PROBLEM DETAILS:
Say the number of lines holding the word "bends" in the data, and leave out everything else.

DATASET EXTRACT:
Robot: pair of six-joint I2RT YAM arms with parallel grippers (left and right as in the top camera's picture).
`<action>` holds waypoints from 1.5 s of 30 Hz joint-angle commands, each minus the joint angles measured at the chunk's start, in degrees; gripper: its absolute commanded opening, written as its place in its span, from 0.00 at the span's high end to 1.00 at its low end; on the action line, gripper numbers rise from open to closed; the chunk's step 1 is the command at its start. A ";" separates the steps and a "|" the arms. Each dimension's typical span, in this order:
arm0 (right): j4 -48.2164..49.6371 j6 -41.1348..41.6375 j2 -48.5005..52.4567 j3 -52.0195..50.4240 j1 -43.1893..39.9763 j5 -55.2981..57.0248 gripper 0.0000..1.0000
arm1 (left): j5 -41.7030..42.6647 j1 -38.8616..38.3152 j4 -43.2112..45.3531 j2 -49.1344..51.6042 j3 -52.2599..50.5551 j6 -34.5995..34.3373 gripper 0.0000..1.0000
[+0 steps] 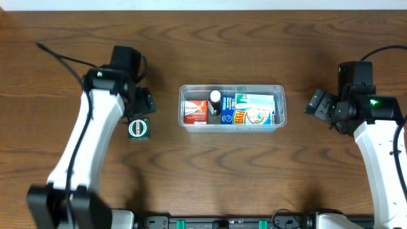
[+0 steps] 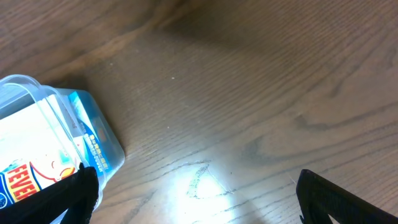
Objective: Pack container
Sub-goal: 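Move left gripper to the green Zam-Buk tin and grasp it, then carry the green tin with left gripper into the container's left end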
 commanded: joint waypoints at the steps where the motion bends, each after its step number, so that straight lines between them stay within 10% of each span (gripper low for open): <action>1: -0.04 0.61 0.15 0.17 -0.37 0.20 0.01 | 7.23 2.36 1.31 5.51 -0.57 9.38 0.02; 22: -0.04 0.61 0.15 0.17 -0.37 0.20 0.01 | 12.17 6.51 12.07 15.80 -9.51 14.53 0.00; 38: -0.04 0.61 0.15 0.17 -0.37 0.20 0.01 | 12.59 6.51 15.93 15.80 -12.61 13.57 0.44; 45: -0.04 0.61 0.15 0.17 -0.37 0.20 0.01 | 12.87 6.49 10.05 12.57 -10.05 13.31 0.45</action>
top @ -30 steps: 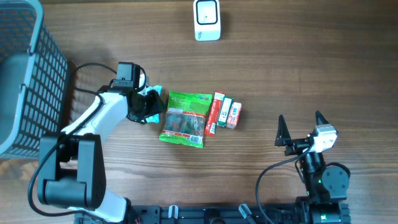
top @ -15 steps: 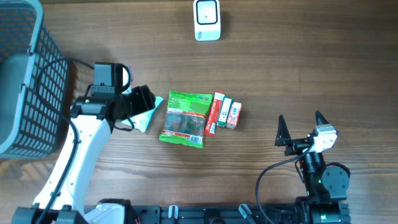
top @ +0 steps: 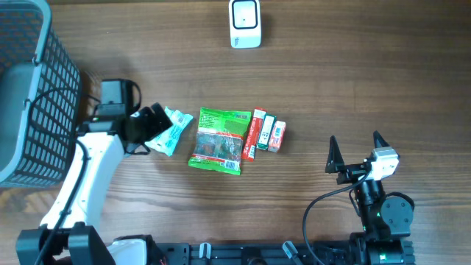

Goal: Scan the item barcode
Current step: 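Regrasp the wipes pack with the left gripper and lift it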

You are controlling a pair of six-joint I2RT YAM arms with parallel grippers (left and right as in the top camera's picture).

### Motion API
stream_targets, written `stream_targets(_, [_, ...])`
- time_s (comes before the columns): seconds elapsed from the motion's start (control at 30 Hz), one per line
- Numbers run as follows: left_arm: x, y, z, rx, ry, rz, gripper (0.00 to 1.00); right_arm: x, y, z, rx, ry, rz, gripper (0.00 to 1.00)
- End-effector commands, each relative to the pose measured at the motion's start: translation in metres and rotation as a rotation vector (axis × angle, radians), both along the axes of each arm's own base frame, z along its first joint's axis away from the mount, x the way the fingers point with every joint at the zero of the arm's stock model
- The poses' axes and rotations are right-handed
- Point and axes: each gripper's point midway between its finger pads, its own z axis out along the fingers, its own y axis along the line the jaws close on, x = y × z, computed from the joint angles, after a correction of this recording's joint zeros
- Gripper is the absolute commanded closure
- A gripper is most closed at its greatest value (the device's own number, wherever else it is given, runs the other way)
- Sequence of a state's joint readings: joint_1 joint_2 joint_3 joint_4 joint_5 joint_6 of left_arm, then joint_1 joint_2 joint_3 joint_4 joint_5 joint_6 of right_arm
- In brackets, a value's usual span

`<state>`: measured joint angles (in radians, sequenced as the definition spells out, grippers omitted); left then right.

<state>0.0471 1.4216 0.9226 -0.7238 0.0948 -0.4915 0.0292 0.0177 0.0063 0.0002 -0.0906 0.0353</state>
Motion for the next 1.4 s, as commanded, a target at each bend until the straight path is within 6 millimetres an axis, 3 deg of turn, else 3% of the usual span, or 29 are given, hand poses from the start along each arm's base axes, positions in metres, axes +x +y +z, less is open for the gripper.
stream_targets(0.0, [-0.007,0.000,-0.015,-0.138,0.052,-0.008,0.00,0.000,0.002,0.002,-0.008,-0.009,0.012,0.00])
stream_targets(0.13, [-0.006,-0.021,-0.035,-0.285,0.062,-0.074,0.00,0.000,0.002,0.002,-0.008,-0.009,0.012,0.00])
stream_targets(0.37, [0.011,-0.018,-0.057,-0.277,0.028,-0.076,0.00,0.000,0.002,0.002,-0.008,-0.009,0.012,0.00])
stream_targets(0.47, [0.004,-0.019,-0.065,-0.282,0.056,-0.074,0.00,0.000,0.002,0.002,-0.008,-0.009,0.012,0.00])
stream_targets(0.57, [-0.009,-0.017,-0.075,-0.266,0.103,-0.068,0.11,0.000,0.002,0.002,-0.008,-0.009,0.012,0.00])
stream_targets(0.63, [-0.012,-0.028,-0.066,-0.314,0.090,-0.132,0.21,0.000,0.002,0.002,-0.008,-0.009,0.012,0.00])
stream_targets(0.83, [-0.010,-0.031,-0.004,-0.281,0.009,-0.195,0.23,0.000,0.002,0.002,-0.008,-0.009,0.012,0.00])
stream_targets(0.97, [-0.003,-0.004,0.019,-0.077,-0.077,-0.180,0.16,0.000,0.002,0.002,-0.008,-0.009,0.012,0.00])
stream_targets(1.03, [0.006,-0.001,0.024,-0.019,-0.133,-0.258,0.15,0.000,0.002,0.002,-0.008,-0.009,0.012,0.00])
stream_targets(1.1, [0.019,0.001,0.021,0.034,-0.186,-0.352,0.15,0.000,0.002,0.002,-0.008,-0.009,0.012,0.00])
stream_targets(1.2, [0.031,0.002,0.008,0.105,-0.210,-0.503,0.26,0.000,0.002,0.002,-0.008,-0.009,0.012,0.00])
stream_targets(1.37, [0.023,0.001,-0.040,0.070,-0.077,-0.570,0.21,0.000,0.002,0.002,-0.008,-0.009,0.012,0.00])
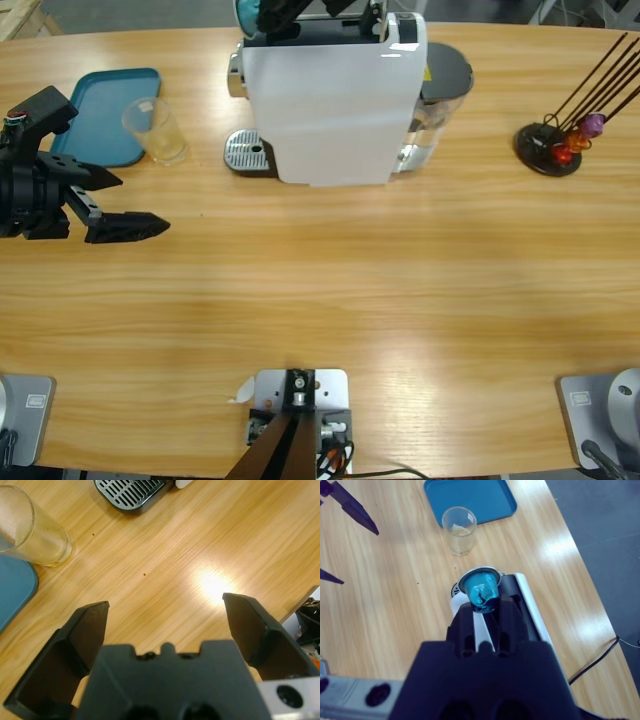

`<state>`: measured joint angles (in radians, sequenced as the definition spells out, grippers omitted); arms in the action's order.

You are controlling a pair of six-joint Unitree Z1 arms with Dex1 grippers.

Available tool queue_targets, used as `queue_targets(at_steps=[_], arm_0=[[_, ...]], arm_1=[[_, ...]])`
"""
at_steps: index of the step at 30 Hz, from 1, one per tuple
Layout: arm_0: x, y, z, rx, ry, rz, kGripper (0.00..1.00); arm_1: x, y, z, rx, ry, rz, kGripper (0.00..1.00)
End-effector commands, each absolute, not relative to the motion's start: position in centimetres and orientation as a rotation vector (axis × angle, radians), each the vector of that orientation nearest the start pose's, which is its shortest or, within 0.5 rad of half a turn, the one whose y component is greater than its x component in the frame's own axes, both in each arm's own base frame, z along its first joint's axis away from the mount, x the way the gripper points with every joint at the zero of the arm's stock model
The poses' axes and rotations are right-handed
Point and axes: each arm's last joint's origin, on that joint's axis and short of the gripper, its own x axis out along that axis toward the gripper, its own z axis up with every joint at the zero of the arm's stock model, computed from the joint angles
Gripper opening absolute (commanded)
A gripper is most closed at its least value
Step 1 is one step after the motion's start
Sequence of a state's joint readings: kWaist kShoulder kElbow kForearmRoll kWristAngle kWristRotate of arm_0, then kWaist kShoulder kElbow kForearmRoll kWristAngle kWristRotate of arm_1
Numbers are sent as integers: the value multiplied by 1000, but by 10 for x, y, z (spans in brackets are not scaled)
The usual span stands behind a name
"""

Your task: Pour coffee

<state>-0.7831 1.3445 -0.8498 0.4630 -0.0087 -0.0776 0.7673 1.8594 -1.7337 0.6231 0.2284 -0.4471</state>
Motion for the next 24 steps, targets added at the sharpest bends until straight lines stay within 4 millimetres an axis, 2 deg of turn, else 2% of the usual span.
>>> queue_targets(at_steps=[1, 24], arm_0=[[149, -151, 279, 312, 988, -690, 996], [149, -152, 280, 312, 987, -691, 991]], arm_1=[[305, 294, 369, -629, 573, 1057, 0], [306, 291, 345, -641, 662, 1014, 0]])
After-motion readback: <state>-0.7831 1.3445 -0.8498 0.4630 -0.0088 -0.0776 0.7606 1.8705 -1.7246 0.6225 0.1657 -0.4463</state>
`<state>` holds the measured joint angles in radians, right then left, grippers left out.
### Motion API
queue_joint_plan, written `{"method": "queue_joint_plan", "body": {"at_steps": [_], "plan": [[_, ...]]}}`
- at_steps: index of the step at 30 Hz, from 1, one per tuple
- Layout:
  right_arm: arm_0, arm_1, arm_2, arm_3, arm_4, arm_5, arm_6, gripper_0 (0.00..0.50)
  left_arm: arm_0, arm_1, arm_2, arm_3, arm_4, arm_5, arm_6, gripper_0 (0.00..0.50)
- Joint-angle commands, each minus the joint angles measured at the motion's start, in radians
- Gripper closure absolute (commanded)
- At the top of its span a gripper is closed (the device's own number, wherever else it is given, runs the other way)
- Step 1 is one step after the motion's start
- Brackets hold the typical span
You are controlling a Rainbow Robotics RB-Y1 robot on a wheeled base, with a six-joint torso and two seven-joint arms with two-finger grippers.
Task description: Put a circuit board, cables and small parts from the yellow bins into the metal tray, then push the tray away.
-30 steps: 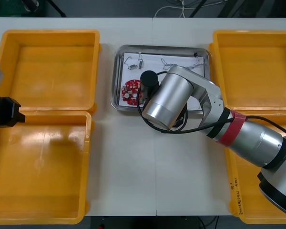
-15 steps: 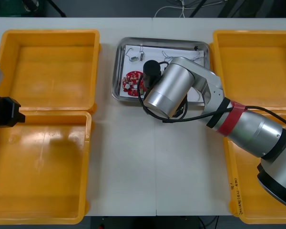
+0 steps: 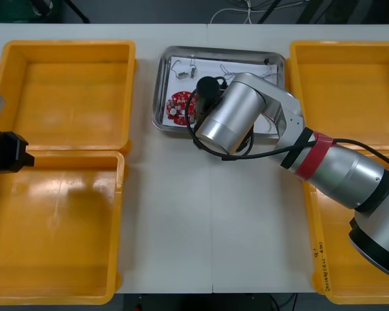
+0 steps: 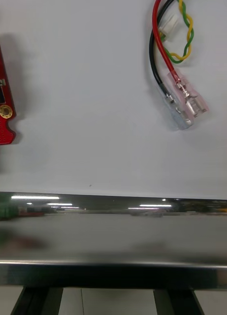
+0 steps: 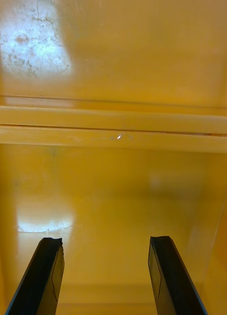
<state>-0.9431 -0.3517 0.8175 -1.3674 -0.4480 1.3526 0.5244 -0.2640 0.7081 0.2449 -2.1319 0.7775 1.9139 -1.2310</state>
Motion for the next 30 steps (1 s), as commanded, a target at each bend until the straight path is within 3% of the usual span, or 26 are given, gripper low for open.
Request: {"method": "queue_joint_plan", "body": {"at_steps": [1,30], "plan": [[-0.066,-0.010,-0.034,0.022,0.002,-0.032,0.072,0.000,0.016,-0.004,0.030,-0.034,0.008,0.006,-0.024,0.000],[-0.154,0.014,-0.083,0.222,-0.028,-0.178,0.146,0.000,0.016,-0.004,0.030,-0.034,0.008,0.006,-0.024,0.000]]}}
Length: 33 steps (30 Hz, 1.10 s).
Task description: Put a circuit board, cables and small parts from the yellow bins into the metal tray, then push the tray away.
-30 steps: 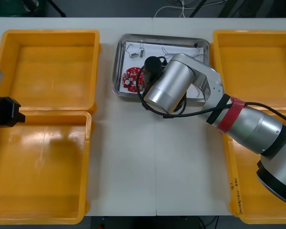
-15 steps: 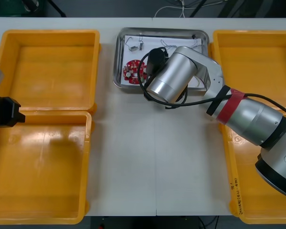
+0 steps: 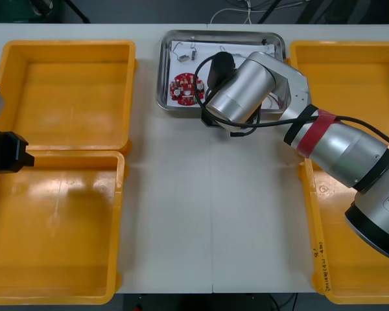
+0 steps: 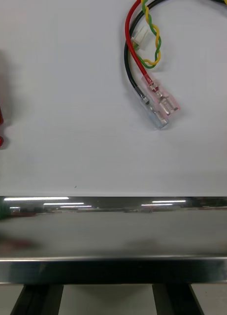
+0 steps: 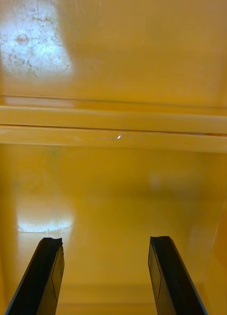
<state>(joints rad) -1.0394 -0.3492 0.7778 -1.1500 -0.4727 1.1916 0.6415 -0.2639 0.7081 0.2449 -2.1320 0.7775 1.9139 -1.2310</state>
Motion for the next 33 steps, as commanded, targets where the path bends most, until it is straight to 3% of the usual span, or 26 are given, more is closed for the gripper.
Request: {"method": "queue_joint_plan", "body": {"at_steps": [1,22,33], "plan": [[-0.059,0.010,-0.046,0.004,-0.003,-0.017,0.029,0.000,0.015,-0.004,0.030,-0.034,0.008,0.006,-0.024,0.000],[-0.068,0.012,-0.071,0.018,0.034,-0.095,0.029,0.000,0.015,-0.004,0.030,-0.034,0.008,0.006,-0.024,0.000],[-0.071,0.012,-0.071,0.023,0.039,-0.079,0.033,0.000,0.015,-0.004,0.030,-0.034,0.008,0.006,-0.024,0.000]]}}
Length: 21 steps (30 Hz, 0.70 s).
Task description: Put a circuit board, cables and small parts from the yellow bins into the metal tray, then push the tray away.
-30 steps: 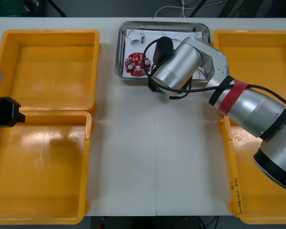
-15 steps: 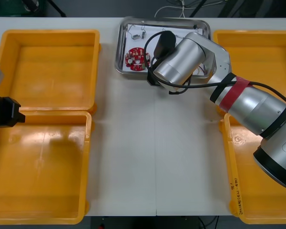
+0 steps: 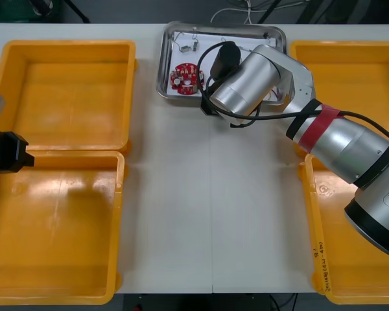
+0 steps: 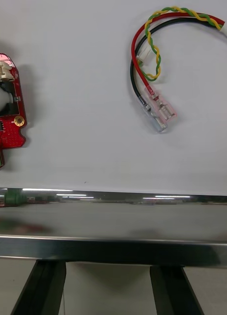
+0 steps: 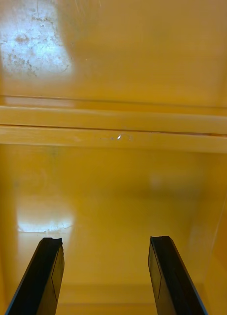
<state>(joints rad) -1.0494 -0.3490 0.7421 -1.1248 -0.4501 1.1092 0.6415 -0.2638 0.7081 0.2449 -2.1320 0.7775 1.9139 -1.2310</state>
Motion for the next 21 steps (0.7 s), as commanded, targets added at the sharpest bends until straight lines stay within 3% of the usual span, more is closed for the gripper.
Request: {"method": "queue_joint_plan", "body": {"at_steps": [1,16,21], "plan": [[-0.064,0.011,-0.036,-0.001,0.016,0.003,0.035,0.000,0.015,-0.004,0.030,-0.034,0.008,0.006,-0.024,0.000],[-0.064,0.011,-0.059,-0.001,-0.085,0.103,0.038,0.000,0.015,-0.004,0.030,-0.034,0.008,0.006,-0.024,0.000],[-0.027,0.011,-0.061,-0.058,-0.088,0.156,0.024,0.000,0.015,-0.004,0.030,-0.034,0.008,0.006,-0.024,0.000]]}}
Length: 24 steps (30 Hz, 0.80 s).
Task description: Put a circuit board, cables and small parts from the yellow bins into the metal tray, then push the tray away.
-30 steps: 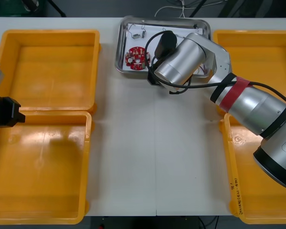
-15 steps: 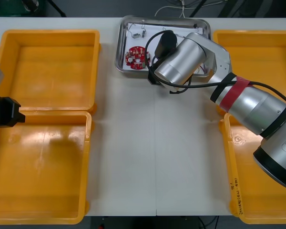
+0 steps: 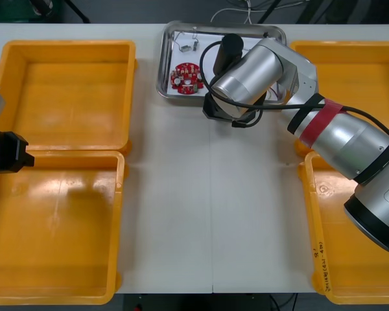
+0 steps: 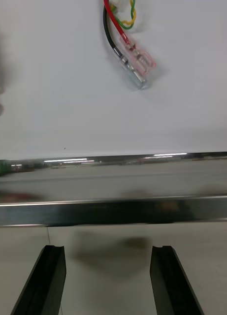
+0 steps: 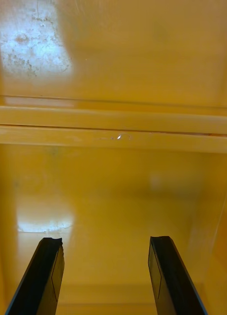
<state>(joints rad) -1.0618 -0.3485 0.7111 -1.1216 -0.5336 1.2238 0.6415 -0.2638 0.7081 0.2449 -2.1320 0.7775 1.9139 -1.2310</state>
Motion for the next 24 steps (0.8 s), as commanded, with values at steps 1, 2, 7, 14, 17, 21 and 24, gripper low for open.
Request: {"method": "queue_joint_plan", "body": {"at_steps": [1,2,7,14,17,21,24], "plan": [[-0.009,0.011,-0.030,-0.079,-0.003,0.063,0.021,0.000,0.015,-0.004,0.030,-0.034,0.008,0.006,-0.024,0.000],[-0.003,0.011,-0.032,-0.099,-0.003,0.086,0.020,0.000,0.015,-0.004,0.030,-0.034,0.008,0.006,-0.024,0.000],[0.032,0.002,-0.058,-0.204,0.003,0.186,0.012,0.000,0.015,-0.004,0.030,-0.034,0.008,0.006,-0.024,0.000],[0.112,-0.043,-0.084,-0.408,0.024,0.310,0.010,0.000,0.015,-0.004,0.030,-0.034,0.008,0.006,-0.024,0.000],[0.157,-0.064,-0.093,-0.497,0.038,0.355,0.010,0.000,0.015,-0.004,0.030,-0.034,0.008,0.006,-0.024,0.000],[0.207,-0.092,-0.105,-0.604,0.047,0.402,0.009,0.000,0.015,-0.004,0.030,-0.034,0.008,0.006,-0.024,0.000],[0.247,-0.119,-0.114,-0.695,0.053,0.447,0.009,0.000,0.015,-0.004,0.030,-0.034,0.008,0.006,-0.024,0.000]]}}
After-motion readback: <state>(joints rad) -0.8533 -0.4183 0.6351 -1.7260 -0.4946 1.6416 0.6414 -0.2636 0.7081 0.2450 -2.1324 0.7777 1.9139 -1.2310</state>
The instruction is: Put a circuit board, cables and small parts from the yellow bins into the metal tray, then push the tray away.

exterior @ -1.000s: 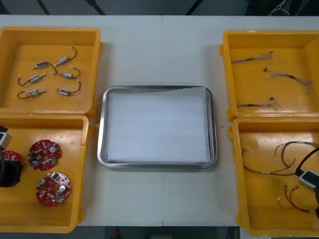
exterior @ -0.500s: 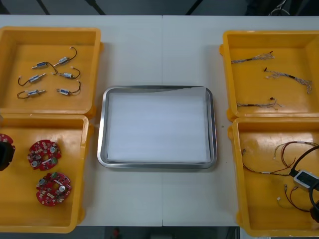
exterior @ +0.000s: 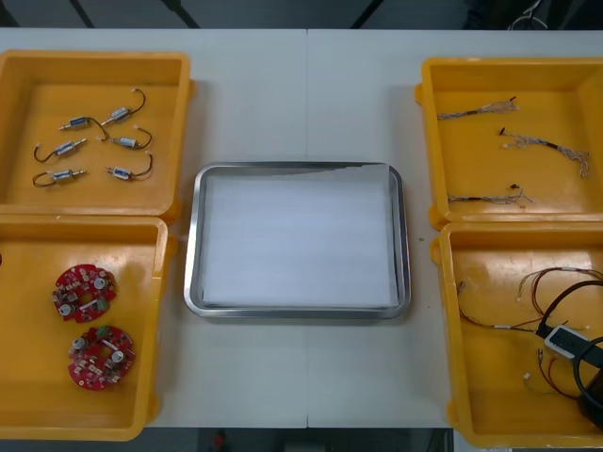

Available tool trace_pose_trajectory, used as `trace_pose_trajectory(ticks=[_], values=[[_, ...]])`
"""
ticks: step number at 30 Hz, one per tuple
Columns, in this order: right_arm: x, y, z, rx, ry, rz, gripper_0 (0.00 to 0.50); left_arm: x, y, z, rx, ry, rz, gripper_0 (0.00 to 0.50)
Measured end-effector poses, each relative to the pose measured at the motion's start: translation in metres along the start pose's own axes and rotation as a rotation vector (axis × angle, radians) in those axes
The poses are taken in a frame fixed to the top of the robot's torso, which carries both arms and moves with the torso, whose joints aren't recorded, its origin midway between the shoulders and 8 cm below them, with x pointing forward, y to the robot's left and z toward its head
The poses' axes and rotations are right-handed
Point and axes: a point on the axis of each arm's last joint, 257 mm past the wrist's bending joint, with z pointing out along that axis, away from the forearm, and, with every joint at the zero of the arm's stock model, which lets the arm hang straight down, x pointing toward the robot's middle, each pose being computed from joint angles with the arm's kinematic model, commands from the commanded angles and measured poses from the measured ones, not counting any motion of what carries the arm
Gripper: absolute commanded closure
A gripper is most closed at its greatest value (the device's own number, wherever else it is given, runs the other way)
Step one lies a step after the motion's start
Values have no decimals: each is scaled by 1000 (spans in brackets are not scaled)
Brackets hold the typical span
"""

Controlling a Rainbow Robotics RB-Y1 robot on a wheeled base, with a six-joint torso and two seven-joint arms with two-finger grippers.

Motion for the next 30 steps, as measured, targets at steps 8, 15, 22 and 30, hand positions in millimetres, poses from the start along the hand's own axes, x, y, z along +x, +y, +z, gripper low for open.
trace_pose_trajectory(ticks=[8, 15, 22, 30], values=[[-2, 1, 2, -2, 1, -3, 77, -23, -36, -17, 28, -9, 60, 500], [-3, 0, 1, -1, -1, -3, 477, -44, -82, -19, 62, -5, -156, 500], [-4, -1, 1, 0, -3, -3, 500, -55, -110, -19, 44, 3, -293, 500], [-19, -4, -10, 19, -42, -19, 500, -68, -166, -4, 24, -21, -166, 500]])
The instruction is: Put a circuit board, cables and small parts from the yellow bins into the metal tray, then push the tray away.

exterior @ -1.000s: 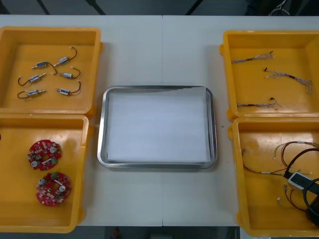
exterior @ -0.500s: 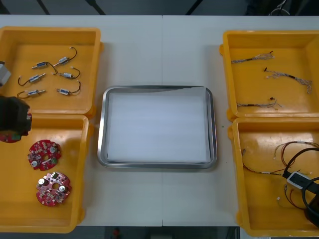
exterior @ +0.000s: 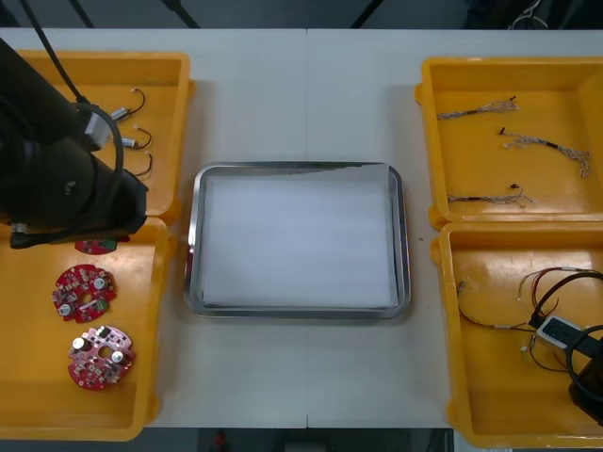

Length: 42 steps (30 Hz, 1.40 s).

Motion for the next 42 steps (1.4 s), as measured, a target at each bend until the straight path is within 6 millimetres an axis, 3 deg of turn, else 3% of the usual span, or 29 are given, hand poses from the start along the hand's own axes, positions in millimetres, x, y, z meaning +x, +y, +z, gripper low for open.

YOUR RESPONSE:
4